Expenses Commonly Considered Non-Deductible Under Both GVK and KVK

 

Certain expenses are disallowed under both income and corporate tax legislation, including:

  • Expenditures arising from violations of public order
  • Personal expenses unrelated to business activities
  • Payments aimed at artificially reducing taxable income

Such expenses are non-deductible regardless of the taxpayer’s legal status.

 

Conditions for Deducting an Expense for Tax Purposes

 

For an expense to be deductible from taxable income, two fundamental conditions must be met simultaneously:

  1. The expense must be directly related to the generation and continuation of commercial income.
  2. The expense must be properly documented in accordance with the Tax Procedure Law.
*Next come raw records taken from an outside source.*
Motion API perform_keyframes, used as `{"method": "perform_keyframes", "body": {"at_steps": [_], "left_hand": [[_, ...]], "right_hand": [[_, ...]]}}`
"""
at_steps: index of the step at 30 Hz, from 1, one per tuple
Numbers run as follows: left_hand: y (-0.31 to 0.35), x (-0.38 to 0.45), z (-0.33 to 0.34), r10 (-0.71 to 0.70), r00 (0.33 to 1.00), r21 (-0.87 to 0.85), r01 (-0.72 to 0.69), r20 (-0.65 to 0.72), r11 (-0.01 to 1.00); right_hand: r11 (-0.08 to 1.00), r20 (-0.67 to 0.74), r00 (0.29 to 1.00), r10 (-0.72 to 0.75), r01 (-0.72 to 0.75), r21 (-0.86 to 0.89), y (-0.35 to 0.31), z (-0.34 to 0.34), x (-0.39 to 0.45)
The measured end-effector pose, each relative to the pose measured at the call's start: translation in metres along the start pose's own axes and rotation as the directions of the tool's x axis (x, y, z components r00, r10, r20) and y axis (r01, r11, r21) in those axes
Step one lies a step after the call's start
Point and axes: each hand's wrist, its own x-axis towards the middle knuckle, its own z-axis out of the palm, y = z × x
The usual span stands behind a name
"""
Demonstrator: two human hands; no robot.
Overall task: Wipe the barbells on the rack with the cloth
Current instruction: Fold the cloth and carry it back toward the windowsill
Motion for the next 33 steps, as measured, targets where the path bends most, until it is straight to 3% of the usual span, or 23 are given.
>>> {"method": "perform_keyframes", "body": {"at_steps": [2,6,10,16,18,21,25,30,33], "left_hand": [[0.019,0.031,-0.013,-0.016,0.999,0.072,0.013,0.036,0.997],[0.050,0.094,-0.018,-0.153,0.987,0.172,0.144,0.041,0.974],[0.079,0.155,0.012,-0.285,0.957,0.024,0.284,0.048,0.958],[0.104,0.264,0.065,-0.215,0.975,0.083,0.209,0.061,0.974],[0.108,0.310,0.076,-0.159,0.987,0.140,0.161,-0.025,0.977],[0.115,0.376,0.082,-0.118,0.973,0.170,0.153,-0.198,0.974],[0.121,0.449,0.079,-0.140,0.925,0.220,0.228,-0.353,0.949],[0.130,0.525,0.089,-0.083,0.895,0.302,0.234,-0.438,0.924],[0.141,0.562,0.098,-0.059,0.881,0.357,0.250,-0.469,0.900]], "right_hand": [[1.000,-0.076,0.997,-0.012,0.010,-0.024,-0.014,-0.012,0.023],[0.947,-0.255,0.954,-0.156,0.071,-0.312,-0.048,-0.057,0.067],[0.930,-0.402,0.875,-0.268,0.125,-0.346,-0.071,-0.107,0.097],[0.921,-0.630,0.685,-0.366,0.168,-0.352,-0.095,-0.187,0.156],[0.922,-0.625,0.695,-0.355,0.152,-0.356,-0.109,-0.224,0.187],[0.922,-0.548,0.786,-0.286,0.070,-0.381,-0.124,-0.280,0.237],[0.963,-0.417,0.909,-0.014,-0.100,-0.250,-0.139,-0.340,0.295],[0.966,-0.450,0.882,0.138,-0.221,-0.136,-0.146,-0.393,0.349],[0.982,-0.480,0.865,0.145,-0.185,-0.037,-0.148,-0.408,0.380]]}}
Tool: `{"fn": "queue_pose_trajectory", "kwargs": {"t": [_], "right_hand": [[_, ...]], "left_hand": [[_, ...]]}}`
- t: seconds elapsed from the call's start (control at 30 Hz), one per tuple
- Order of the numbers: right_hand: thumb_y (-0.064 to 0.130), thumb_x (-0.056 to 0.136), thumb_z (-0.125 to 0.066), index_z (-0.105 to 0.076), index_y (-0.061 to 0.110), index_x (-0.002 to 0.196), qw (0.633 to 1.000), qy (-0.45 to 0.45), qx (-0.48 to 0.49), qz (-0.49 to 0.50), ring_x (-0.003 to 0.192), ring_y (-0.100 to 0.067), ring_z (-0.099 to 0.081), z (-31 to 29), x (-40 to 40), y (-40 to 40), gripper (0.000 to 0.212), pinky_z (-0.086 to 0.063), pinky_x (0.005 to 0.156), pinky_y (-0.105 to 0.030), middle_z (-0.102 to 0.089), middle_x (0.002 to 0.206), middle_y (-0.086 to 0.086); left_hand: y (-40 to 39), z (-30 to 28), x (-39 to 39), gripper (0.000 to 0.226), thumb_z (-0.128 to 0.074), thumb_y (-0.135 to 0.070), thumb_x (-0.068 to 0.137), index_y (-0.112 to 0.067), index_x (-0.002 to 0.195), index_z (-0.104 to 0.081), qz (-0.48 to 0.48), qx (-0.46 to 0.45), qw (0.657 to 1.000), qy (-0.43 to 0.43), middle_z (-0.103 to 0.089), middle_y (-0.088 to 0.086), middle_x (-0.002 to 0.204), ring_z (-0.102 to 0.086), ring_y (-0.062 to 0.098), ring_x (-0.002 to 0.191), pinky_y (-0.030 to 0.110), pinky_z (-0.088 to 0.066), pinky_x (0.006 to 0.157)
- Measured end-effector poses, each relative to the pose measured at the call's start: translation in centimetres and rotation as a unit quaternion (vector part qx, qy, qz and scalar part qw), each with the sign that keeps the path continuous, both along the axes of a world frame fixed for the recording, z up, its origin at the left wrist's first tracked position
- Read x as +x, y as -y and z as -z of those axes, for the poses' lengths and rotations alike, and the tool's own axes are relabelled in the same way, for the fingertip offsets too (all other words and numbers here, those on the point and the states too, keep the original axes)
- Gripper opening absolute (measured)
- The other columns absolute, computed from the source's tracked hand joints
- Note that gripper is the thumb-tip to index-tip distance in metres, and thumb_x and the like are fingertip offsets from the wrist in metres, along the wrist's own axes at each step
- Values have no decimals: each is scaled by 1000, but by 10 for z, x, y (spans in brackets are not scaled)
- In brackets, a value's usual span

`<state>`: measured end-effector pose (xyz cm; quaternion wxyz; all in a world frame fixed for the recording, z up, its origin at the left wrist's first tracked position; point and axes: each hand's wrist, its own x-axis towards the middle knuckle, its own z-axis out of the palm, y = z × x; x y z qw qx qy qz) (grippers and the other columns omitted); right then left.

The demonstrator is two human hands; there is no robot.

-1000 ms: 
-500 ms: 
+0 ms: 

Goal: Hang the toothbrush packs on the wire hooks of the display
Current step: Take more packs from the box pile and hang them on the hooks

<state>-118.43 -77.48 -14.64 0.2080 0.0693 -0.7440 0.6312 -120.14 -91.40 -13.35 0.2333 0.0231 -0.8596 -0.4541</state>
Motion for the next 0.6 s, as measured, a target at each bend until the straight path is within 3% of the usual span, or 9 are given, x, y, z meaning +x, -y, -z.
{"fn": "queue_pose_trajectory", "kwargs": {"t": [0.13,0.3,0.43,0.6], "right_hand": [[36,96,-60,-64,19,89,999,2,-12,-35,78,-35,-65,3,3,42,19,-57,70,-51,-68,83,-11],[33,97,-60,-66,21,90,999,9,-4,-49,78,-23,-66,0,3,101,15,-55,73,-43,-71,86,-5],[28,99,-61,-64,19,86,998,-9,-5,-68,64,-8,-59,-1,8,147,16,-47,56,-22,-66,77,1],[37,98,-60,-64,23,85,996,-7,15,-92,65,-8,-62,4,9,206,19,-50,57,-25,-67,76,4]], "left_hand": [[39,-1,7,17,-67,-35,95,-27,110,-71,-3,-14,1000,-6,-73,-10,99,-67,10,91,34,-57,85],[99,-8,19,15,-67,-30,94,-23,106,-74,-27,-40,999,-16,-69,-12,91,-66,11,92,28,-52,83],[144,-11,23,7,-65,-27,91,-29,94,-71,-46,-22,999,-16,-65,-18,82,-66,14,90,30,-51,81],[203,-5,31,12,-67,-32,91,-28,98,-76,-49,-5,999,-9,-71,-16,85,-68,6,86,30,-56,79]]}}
Expenses failing to meet these criteria cannot be deducted for tax purposes, even if they are recorded in accounting books.

 

Non-Deductible Expenses Based on General Principles of Tax Law

 

Some expenses may be considered non-deductible even without an explicit statutory provision, due to their inconsistency with fundamental tax law principles. These include:

  • Expenses unrelated to business operations
  • Costs that cannot be supported by valid documentation
  • Expenditures resulting from illegal activities
  • Expenses recorded in violation of the accrual and periodicity principle

Such expenses may expose taxpayers to both additional tax assessments and penalties.

 

Inflation Adjustment, Non-Deductible Expenses, and Prior Year Losses

 

In inflation accounting practices, non-deductible expenses and prior year losses require special attention. Expenses classified as non-deductible:

  • Cannot be subject to inflation adjustment
  • Cannot be offset against prior year losses

Therefore, when reviewing historical financial data, businesses must clearly separate non-deductible items from deductible expenses.

 

How Are Non-Deductible Expenses Recorded in Accounting?

 

Although non-deductible expenses cannot be deducted for tax purposes, they must still be recorded in accounting records. These expenses are generally tracked under the relevant expense accounts, while their tax effects are monitored separately through memorandum (off-balance-sheet) accounts.

This approach ensures that financial statements reflect the true financial position of the business while allowing accurate tax calculations.